Although it is not always addressed in a direct and explicit way, the main historical event lingering in the background of Evicted is the 2008 recession, and particularly the role that the housing bubble, the subprime mortgage crisis, and the foreclosure crisis had on the rental market. As Desmond explains, during the recession house prices plummeted while rental rates continued to climb. This meant that landlords and property owners could make enormous profits from buying cheap houses and renting them out at exorbitant rates, while tenants—many of whom lost jobs and found their welfare checks stagnant or declining—find themselves spending 80 or 90 percent of their income on rent. Along with the recession, Desmond also references a range of historical events that together have created the disastrous housing situation that exists in America today. He discusses the history of slums and tenement housing, which have existed for many centuries as a way for property owners to make money out of the most impoverished people in a given society. In America, the history of slavery, Jim Crow, other racist government policies, and informal (illegal or extralegal) racism have created extreme forms of segregation, discrimination, and housing injustice. The Fair Housing Act of 1968 and the 1988 banning of housing discrimination against families with children were major historical events designed to prevent housing injustice, but Desmond suggests that they have had little effect in reality.

Other Books Related to Evicted

Books covering the issue of housing in America include Emily Tumpson Molina’s Housing America, Richard Rothstein’s The Color of Law—which examines racial segregation as a creation of government policy—and Ben Austen’s High-Risers and the edited collection From Despair to Hope, which both examine the “failed experiment” of American public housing.

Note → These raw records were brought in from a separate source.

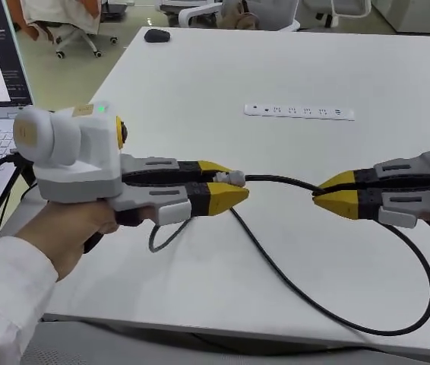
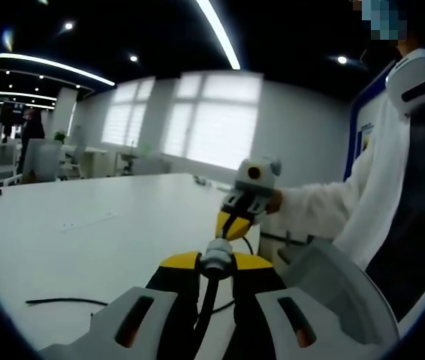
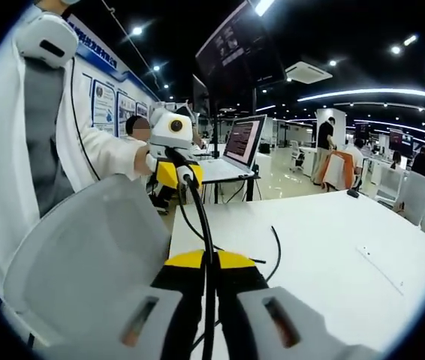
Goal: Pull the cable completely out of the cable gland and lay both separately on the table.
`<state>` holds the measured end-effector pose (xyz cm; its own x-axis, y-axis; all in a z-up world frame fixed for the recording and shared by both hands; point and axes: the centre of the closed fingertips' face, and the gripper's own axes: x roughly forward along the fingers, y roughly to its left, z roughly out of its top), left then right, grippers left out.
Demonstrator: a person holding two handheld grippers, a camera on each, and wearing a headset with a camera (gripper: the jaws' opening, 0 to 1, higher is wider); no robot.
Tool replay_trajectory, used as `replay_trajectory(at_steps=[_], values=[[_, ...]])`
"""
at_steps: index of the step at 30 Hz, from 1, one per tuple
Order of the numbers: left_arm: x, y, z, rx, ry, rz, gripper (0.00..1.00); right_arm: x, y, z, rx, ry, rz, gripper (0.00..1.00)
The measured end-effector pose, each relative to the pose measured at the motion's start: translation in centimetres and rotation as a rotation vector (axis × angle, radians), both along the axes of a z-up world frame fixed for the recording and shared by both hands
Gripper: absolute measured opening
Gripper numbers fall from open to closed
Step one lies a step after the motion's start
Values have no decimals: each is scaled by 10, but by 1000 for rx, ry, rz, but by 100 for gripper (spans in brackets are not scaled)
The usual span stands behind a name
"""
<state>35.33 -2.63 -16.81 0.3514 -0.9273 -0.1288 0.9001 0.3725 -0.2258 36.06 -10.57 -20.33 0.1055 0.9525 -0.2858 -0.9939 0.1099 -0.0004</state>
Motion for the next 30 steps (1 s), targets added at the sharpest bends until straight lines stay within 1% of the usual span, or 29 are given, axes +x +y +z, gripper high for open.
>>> replay_trajectory(at_steps=[11, 16, 20, 22, 25, 27, 30], values=[[-1, 1, 0, -4, 0, 4, 17, 2, -15, -12, -20, 23, -38, 3], [-1, 0, 1, -6, -1, 3, 17, 2, -15, -12, -21, 27, -43, 3], [1, 2, 2, -11, 7, 10, 17, 1, -14, -10, -16, 38, -47, 3], [2, 3, 2, -9, 5, 15, 17, 1, -14, -7, -11, 40, -48, 3], [3, 3, 2, -8, 8, 14, 17, 2, -12, 2, 18, 39, -51, 5], [3, 2, 1, -8, 8, 13, 17, 3, -10, 8, 26, 25, -50, 7], [3, -1, -1, -4, 11, 10, 17, 1, -3, 21, 46, 3, -21, 13]])
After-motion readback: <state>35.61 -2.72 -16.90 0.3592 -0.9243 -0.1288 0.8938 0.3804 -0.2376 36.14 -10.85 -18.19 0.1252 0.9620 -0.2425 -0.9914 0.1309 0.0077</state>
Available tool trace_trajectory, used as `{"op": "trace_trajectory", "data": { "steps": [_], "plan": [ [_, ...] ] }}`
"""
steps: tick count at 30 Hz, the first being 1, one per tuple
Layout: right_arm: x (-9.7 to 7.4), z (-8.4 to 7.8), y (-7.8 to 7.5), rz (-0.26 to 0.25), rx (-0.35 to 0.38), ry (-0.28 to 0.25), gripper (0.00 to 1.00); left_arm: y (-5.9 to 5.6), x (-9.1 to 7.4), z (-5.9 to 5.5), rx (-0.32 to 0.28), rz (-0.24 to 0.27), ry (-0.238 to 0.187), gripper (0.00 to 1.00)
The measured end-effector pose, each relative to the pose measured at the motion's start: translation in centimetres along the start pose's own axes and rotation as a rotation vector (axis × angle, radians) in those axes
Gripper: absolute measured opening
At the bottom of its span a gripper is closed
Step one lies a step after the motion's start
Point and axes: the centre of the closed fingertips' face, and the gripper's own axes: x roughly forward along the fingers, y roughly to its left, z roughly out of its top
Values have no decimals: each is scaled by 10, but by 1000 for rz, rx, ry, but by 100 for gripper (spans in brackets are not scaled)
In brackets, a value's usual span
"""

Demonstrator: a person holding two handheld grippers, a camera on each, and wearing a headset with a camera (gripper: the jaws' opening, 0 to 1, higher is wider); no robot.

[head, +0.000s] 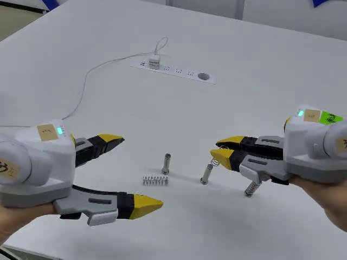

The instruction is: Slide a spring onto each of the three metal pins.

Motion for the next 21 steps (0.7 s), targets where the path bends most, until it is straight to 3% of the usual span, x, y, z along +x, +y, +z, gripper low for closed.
{"op": "trace_trajectory", "data": {
  "steps": [4,21],
  "plan": [
    [4,-3,-1,-4,16,7,11,4,-1,-1,-18,27,2,100],
    [18,-19,-3,-8,41,40,11,4,-5,-9,-36,23,26,100]
  ]
}}
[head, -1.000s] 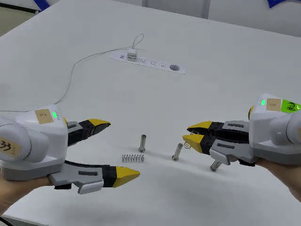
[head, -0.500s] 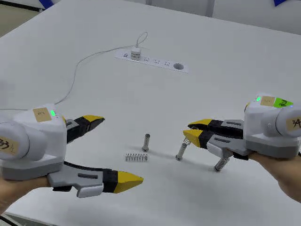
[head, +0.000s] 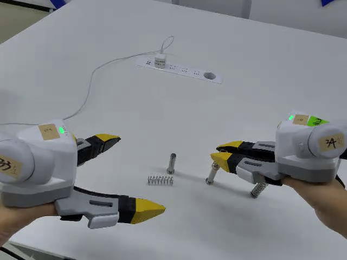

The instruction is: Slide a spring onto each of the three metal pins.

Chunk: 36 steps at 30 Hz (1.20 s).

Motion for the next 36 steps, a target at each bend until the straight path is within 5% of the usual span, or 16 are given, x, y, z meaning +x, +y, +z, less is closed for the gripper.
{"op": "trace_trajectory", "data": {
  "steps": [36],
  "plan": [
    [24,-48,5,11,8,113,12,-4,-5,-2,-26,5,-8,100]
  ]
}}
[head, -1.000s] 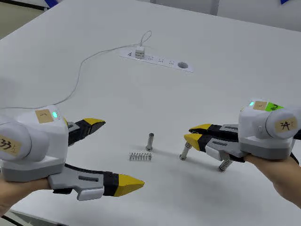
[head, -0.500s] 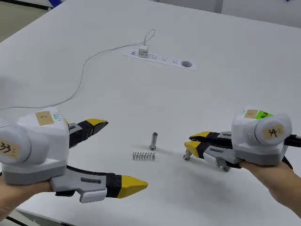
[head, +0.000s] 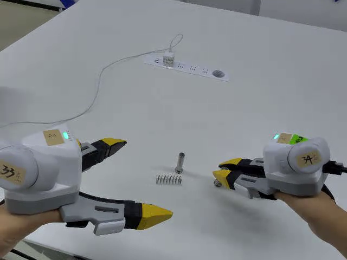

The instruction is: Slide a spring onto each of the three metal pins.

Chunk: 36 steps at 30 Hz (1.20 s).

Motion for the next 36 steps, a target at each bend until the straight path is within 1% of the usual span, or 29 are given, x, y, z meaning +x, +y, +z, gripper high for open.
{"op": "trace_trajectory", "data": {
  "steps": [7,10,11,16,20,22,26,28,31,33,36],
  "plan": [
    [1,-2,3,8,-6,12,12,0,-4,-1,1,5,-1,100],
    [0,-2,3,8,-13,16,16,-2,-5,-2,-3,4,3,100],
    [0,-2,3,5,-21,14,18,-3,-5,-3,0,3,5,100],
    [-4,2,5,7,-27,7,18,-6,-6,-3,0,1,5,100],
    [-8,9,9,11,-50,-7,19,-7,-6,-2,6,0,6,100],
    [-10,12,11,15,-71,-13,20,-7,-7,-1,8,0,4,100],
    [-12,14,17,43,-132,6,20,-6,-8,-1,15,3,3,100],
    [-13,16,20,47,-175,12,20,-5,-10,-1,15,9,2,100],
    [-11,22,27,60,-209,11,20,-5,-10,-1,8,12,-5,100],
    [-9,28,32,70,-239,0,20,-6,-10,-3,4,12,-1,100],
    [-5,32,40,93,-272,3,20,-6,-9,-4,4,8,0,100]
  ]
}}
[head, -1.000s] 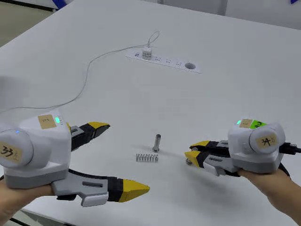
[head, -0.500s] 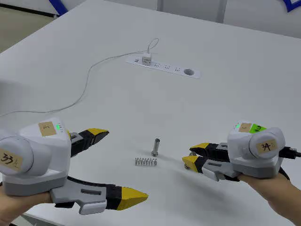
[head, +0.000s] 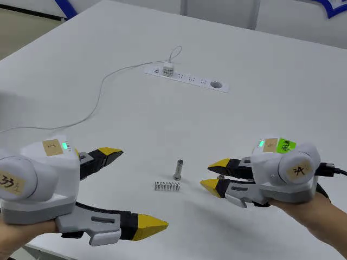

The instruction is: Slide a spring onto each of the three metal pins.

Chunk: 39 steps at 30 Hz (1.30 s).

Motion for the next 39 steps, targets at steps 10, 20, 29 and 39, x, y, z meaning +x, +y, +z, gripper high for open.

Books about poverty in America more broadly include Barbara Ehrenreich’s Nickel and Dimed, Michael Harrington’s The Other America, Stephen Pimpare’s A People’s History of Poverty in America, Bryan Stevenson’s Just Mercy, and Sasha Abramsky’s The American Way of Poverty.
Key Facts about Evicted
  • Full Title: Evicted: Poverty and Profit in the American City
  • When Written: 2008-2016
  • Where Written: Milwaukee, Wisconsin; Madison, Wisconsin; Cambridge, Massachusetts
  • When Published: 2016
  • Literary Period: Post-Recession American Nonfiction
  • Genre: Non-fiction, Popular Sociology
  • Setting: Milwaukee, Wisconsin
  • Climax: The book follows the stories of over a dozen different tenants, and thus there is no single climax.
  • Point of View: Third person

Extra Credit for Evicted

Inspiration. In an interview, Matthew Desmond has stated that it was after seeing Arleen’s struggle with housing insecurity that he knew he had to write a book about eviction.

Ongoing Work. In 2017, Matthew Desmond founded the Eviction Lab at Princeton University, an institute dedicated to housing research that aims to promote the expansion of affordable housing in America.